Charles (Sonny) Watkins founded O'Charley's restaurant in 1971 on 21st Avenue South in Nashville, across the street from Vanderbilt University.  Watkins ran O'Charley's from 1971 to 1984 when he sold the restaurant to David K. Wachtel. David K. Wachtel spent 23 years working for Shoney's where he eventually became president and chief executive officer of the restaurant company.  Wachtel resigned from Shoney's in 1982.  Wachtel intended to develop the O'Charley's restaurant into a restaurant chain.  In mid-1987, the 12th O'Charley's opened in Lexington, Kentucky, occupying a site formerly used by the Bennigan's chain of restaurants. While the Lexington grand opening was under way, Wachtel was working on plans to convert two more Bennigan's units in Huntsville, Alabama and Nashville, Tennessee into O'Charley's. 

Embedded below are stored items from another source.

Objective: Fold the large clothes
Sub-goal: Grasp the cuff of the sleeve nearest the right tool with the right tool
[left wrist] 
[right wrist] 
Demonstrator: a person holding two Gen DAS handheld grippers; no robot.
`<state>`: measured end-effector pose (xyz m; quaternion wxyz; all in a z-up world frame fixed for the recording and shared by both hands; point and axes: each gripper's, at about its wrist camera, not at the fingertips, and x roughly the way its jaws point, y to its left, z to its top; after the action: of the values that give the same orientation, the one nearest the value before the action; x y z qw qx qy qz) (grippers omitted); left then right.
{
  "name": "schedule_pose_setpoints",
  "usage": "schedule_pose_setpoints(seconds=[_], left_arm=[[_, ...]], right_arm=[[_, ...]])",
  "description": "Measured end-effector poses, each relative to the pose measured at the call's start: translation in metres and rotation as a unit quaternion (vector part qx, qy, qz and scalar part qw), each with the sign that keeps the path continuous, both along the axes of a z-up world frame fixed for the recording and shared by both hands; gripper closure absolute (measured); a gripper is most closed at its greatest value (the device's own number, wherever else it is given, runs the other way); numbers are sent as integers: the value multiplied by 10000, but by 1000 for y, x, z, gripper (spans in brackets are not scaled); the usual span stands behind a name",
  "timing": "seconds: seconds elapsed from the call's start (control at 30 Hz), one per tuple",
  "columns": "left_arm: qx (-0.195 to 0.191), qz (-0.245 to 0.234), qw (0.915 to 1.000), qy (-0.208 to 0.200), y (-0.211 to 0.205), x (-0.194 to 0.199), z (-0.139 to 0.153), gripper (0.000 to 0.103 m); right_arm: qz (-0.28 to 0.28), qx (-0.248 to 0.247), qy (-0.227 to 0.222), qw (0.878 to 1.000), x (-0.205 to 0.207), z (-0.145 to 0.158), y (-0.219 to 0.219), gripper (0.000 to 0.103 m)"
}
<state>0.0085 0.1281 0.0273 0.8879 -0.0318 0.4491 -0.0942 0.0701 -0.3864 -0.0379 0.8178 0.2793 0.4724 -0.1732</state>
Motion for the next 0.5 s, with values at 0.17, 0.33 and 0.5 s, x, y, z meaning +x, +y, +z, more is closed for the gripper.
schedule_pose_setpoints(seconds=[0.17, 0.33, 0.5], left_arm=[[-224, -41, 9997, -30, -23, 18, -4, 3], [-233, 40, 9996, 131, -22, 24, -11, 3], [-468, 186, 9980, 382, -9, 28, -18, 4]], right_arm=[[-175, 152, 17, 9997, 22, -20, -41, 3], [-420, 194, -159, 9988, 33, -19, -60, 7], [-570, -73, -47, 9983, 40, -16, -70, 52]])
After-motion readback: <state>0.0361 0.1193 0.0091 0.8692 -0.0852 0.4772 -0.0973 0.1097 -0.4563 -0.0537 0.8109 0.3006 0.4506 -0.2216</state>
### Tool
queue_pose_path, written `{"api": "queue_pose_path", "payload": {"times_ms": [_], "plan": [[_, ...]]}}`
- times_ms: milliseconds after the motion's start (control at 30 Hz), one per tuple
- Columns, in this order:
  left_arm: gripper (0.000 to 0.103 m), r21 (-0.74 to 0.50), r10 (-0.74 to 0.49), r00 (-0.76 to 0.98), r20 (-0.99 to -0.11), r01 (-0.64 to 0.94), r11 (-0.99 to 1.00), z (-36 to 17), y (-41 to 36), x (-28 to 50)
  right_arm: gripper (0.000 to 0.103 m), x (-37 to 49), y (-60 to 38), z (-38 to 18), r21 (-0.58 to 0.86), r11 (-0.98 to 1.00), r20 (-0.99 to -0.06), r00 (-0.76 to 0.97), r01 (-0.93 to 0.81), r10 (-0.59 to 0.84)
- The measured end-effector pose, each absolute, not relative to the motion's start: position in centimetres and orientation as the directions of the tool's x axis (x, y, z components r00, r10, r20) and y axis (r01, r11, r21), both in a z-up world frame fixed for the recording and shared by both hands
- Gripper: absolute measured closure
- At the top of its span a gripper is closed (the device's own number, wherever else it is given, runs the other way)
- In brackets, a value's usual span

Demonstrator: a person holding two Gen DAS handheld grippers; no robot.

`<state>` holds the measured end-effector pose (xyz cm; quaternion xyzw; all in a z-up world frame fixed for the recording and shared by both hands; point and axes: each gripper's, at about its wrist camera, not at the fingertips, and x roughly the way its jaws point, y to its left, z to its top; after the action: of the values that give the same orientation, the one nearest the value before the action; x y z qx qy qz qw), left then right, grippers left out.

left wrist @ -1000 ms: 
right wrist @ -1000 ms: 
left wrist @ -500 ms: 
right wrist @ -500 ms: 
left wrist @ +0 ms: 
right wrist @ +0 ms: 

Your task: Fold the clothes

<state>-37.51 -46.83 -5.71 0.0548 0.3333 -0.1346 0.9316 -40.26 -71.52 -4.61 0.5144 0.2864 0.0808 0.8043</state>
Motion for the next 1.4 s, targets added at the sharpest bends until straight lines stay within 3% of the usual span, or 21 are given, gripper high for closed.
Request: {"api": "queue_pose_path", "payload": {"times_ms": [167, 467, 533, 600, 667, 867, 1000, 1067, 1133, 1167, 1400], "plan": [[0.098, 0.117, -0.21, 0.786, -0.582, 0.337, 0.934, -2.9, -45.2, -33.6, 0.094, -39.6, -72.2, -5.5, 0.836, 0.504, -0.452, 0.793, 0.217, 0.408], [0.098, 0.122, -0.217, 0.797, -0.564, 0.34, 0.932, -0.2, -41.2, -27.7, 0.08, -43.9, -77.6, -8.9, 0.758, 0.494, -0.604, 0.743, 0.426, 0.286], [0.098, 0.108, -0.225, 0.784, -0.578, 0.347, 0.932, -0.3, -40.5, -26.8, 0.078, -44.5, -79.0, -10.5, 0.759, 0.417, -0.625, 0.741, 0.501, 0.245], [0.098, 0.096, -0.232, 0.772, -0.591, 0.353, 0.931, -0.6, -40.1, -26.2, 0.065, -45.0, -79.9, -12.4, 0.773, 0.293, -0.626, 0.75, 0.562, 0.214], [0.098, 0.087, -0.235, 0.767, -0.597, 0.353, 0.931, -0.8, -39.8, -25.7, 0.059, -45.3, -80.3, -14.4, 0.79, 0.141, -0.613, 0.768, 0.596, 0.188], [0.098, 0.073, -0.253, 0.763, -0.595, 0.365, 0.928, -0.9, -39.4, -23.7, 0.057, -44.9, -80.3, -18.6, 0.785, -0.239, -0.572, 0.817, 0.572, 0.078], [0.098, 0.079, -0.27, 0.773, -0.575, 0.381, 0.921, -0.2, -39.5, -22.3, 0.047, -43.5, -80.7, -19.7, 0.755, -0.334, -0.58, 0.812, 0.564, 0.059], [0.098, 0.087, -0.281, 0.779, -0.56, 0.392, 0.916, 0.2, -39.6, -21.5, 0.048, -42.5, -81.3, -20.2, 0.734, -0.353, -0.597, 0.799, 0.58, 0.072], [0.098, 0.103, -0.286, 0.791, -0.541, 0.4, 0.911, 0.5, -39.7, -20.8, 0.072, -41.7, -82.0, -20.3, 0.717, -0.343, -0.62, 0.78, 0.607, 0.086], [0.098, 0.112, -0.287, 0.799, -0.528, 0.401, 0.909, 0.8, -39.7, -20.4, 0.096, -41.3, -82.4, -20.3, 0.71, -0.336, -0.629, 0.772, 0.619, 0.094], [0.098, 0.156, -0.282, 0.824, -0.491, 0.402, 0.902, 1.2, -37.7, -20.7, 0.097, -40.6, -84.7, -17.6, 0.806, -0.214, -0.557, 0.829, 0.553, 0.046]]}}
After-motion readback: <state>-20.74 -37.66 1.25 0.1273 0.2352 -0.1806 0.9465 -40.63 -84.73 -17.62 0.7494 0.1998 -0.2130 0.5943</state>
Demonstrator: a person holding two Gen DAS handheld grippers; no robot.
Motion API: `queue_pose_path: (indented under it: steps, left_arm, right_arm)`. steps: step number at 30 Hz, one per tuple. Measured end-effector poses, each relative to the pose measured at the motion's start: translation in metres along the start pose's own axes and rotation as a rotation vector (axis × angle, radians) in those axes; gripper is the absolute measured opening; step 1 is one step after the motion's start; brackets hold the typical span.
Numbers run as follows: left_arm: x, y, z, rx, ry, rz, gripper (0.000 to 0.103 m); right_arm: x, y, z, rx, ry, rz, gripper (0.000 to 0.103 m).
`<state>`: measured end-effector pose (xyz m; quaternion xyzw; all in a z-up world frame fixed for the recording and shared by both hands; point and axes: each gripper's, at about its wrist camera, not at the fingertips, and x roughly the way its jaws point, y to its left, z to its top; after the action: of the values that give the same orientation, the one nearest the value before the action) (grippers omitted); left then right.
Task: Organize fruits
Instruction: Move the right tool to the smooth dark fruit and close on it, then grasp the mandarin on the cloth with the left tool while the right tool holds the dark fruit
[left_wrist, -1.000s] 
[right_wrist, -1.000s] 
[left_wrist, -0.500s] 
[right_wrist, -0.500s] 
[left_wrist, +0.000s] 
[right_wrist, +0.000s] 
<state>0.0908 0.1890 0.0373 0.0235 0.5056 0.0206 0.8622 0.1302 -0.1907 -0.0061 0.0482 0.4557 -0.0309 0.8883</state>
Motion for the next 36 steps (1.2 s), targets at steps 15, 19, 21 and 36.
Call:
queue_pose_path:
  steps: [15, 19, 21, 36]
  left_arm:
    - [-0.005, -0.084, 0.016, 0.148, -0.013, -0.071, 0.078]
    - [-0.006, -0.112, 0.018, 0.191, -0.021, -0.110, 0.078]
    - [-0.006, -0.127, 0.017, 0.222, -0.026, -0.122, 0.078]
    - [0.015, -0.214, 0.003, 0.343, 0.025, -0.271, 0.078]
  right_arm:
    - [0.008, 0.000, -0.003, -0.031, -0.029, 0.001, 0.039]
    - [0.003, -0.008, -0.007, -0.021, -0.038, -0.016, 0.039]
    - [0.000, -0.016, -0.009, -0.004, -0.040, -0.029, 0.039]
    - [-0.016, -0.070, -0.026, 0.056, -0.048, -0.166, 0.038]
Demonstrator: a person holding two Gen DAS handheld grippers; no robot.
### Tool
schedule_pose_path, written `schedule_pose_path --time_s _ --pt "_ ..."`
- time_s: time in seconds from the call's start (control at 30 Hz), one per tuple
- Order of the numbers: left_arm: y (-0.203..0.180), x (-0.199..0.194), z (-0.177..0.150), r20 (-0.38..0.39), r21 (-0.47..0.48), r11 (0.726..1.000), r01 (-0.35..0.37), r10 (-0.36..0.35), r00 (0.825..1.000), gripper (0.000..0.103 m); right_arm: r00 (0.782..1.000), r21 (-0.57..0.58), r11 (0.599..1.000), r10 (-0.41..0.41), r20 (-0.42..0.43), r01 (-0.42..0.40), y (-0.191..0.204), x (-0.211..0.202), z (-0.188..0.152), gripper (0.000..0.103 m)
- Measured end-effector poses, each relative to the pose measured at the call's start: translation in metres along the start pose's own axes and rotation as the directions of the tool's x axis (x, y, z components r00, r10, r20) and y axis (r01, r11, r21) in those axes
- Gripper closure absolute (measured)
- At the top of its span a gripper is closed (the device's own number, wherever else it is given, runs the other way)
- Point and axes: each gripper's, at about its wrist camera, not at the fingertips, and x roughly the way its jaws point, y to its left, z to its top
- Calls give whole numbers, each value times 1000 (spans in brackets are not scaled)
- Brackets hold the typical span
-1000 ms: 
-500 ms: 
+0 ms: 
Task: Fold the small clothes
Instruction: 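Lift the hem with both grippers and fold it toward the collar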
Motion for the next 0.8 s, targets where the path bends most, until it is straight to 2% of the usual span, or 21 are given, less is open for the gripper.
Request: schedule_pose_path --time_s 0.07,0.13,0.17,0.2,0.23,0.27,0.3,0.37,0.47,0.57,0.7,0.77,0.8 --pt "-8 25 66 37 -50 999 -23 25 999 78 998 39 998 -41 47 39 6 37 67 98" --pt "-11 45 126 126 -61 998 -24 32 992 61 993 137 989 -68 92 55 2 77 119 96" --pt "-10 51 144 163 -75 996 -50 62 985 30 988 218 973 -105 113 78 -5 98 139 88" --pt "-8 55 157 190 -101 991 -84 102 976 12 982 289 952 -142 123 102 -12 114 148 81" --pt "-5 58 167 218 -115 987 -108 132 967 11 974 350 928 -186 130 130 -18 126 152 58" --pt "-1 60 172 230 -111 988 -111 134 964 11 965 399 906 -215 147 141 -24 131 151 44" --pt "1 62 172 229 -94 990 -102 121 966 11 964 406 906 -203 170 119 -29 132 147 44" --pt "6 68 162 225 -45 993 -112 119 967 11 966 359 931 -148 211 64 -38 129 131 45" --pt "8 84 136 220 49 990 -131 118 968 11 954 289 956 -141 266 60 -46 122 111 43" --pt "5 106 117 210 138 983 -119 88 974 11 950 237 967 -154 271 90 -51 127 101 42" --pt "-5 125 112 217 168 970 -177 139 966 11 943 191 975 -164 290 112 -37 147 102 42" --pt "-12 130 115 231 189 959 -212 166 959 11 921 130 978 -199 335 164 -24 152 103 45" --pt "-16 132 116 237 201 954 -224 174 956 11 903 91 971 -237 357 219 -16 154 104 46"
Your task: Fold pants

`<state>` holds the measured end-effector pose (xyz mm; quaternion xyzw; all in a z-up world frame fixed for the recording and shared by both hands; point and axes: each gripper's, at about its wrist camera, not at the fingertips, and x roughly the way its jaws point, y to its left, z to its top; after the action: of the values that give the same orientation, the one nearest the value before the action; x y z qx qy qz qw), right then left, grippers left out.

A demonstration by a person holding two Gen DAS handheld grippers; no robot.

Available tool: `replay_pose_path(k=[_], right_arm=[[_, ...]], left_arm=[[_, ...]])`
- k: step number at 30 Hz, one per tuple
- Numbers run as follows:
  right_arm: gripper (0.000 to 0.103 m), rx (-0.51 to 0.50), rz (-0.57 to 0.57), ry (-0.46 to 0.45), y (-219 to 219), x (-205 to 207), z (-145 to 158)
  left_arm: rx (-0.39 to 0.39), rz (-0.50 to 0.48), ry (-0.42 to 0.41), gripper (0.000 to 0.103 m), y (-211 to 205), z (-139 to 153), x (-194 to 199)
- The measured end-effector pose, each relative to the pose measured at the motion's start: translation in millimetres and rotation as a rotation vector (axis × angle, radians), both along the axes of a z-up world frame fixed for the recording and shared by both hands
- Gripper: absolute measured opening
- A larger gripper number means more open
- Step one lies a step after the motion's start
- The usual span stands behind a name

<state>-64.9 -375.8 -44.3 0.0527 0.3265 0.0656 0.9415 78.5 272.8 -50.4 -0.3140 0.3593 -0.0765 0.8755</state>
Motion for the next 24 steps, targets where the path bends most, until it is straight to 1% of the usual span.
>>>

In December 1993, Burns and McWhorter announced the formulation of a growth strategy designed to carry the 45-unit chain into the ranks of the country's largest regional dinner-house chains. In 1994, the company planned to open at least eight new O'Charley's restaurants, situating the new units primarily in southeastern markets such as Cookeville, Tennessee; Louisville and Paducah, Kentucky; and Palm Harbor, Florida. There was an expectation of restaurants opening for the year, but as time continued past 1994 other issues hindered this expansion. In February 1994, Wachtel resigned as chairman of O'Charley's, citing his "pressing commitments" with other business interests, the most notable of which was the 300-unit Western Sizzlin' budget steakhouse chain he had acquired in 1993. Burns was named chief executive and co-chairman and McWhorter was tapped as president and co-chairman. One month after Wachtel's resignation, the company was advised that four former O'Charley's employees had filed a federal lawsuit charging the restaurant chain with racial discrimination practices against African Americans in the company's hiring, assignment, and promotion procedures. Burns denied the charges 

In 2007, O'Charley's closed its Nashville commissary and distribution center, and began using Performance Food Group to distribute product to all of its locations. In 2013, O'Charley's launched "Free Pie Wednesday." Any dine-in customer ordering an entree on Wednesdays will receive a free slice of pie. In 2014 O'Charley's selected BOHAN Advertising as a marketing partner.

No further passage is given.